Margin stood also, his voice still calm, and said, “Do yourself a big favor, Purdom … keep Lucie’s name out of this. This, like most folks here may be aware of, is strictly between me and you. If you got any more to say about my situation, say so out loud, right now, or keep your mouth shut.”

Purdom came right back. “Things have changed for you, big rancher man. In a short while you won’t be the big shot rancher you pretend to be. Losing that water is going to be the end of you. We can all see that.”

He spun around and yelled louder so that everybody in the room could hear him. “Man pretends nothing’s wrong, so here’s a man who can’t be believed, 'cause every one of us would be mad as hell about losing water.” He pointed at Margin and said, “You heard me, this man can’t be believed, no matter what he says.” He pointed at the stoic Todd Margin and said, “Tell us now, big rancher, what the real truth is. How you really going to handle this new change, this rotten luck of yours?”

Lucie was the first to note a flicker of a smile on Margin’s face, and she admired the tough spirit of the man who could handle these things so clearly. None of it was the end of life. And this man would somehow be her man before it was all over.

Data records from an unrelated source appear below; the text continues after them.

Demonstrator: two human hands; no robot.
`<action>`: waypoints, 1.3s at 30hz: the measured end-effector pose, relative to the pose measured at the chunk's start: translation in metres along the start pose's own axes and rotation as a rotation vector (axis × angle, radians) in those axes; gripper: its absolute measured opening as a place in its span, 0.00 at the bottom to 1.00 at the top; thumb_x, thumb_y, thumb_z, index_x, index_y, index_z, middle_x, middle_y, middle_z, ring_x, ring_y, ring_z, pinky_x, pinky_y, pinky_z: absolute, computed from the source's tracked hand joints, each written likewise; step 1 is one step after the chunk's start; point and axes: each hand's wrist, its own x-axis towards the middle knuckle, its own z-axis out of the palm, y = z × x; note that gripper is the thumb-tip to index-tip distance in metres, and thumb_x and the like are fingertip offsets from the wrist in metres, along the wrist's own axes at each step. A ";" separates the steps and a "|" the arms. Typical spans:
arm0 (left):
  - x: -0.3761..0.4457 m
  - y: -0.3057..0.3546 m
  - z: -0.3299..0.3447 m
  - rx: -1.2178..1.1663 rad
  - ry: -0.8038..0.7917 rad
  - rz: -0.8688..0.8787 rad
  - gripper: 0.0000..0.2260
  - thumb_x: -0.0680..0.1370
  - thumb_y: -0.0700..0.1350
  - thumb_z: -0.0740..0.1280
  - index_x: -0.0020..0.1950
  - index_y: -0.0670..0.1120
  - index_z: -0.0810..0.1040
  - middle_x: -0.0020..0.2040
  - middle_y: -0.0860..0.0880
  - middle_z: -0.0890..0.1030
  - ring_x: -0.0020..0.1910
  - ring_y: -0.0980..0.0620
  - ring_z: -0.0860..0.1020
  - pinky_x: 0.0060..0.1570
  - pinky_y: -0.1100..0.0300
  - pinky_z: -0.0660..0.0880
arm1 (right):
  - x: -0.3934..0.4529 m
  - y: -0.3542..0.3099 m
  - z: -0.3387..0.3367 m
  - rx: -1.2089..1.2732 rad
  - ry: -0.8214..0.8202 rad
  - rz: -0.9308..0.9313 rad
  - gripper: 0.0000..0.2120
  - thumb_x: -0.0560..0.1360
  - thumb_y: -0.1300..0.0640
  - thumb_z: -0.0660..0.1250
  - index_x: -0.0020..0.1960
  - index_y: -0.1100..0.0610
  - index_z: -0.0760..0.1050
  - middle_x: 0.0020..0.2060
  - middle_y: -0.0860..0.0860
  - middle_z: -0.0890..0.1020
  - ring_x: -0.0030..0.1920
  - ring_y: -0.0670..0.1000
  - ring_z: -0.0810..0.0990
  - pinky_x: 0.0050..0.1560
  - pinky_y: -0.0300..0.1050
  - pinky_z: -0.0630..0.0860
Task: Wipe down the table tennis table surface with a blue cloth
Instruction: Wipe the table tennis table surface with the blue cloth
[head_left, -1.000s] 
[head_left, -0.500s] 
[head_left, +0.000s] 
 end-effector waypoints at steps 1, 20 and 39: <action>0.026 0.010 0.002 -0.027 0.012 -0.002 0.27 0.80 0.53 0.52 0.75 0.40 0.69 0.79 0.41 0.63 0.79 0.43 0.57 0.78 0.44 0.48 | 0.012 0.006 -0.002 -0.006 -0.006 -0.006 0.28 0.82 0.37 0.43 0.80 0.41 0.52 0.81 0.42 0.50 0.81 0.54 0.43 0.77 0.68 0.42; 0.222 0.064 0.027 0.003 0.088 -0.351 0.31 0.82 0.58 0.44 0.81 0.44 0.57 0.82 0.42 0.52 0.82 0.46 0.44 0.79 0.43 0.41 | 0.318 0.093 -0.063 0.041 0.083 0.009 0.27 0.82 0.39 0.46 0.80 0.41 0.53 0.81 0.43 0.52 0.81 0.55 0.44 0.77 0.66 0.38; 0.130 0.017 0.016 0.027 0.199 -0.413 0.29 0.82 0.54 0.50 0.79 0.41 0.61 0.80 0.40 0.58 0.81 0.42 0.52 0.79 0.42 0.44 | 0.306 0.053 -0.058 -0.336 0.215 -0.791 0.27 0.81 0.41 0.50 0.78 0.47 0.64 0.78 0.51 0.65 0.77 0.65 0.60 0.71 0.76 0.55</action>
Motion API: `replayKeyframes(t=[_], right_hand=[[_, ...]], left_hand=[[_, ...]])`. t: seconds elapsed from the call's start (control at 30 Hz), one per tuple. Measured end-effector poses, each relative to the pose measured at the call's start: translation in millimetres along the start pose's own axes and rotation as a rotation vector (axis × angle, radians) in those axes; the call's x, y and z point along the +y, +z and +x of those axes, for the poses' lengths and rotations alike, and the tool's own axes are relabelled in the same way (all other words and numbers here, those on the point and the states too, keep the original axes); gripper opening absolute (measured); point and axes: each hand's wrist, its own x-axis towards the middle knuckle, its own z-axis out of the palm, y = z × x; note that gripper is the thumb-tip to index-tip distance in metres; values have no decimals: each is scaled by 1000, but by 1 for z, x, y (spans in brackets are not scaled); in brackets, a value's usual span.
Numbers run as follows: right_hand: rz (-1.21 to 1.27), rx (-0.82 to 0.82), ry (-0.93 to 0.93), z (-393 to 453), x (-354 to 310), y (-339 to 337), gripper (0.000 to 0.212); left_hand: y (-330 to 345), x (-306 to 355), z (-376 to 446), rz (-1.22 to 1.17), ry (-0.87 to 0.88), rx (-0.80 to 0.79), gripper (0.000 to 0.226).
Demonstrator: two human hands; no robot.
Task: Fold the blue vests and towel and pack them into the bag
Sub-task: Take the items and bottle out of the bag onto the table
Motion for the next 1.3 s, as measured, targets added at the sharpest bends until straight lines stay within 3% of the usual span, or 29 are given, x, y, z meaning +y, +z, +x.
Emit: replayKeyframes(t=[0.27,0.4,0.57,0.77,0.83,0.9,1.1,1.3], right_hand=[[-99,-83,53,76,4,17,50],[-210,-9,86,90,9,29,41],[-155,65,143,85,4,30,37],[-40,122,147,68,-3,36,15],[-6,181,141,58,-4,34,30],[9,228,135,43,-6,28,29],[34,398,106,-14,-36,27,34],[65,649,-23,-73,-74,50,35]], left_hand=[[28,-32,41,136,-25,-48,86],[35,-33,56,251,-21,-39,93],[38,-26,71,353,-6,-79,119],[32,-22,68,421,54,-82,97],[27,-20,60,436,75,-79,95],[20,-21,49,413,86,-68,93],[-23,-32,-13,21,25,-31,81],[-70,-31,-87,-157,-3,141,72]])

“Funny thing about that, Purdom. Zeke Waldron was saying the same thing last week when we sat down to discuss such things before he went off to see his daughter in Independence. She’s expecting her third child and all those little things have begun to bother Zeke these days.” He stopped his delivery as he looked around the room at a lot of friends. “Most of us know Zeke’s been hurting the last year or so and was worried about his daughter.”

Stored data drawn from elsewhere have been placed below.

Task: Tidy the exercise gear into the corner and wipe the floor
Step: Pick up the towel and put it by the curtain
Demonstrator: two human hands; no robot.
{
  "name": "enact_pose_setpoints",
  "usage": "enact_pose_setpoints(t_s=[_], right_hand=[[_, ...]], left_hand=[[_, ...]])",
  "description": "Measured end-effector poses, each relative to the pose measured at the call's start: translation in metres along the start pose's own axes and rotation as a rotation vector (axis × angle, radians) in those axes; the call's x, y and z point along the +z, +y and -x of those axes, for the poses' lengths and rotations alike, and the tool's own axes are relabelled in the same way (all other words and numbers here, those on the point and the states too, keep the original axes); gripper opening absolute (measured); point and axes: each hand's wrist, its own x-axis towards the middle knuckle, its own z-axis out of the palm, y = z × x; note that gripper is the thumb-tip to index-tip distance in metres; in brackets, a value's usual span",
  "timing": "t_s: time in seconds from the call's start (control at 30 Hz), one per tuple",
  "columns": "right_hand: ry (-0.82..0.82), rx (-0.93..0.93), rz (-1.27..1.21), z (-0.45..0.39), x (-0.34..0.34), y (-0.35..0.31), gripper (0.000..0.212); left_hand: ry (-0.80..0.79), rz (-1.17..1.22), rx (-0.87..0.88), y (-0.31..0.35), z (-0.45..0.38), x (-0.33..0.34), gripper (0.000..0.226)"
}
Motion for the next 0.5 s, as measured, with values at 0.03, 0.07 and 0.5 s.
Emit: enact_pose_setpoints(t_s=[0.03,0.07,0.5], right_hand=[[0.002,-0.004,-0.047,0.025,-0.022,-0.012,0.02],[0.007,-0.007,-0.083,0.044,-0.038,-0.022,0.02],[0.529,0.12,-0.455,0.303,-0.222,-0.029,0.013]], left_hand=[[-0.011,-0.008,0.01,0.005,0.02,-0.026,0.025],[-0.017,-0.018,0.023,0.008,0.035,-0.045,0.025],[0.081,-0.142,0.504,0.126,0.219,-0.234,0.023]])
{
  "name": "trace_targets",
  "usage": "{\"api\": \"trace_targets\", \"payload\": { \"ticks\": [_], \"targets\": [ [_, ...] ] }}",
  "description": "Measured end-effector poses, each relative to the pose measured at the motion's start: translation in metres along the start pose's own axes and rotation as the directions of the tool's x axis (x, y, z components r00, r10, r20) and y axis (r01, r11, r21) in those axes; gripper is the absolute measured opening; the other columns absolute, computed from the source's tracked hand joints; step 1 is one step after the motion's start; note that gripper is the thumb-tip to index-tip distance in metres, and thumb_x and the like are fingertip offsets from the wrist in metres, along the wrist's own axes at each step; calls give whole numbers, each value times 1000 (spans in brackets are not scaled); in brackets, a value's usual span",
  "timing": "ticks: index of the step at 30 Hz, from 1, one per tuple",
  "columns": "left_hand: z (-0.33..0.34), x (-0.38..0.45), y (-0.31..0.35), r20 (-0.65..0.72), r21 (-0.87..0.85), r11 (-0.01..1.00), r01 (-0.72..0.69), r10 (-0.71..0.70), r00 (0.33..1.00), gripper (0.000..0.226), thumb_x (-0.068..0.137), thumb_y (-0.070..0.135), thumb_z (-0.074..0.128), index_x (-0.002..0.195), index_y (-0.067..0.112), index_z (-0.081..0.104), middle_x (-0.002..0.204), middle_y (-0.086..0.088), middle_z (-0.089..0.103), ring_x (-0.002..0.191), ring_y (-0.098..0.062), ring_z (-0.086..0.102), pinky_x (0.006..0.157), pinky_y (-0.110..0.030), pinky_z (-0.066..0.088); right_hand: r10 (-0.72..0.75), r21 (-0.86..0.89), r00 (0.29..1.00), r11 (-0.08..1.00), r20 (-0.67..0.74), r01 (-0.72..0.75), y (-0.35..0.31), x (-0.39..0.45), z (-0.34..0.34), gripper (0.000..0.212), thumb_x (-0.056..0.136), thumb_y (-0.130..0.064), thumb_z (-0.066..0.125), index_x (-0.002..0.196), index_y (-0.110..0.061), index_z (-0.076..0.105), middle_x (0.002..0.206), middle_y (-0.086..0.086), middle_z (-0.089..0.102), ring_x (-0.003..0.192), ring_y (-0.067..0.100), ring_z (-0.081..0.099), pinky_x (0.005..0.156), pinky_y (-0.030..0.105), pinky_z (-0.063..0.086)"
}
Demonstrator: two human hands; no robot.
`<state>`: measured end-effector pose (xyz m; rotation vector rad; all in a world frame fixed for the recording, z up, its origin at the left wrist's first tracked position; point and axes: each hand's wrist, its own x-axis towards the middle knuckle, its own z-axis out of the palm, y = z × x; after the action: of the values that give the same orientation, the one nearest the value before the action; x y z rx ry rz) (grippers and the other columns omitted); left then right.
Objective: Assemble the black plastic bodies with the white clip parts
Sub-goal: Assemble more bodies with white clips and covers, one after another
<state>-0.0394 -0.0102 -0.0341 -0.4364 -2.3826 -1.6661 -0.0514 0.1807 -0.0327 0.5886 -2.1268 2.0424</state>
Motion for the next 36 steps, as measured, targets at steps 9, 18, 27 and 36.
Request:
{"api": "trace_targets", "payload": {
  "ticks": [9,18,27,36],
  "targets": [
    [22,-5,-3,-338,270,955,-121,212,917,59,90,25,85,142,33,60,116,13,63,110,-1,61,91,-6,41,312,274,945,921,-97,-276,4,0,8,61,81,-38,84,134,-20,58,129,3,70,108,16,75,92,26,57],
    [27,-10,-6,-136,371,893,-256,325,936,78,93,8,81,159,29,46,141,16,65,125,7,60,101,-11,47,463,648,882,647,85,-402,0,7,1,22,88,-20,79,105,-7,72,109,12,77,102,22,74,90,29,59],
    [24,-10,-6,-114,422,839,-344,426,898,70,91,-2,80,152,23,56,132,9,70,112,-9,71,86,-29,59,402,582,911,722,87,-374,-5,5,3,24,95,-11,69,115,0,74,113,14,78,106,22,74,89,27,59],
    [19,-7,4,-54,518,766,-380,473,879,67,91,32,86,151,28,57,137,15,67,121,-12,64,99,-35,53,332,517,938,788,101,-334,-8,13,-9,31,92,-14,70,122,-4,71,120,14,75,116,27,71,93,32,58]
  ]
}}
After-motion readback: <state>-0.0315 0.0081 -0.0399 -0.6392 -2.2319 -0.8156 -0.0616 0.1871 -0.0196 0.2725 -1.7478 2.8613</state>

Purdom was pushing the whole situation to some kind of a conclusion. He blurted out, “Some more of your pretty words, Margin. What’s that got to do with your water problem?”

“Just about everything, Purdom,” Margin replied. “I bought the Cross Box spread last week before Zeke went off to see his daughter. My water supply is working fine now.”

An honest laughter began in one corner of the room and ended up at Margin’s table as Lucie Boatwright threw her head back and joined in, her hand still in Margin’s hand.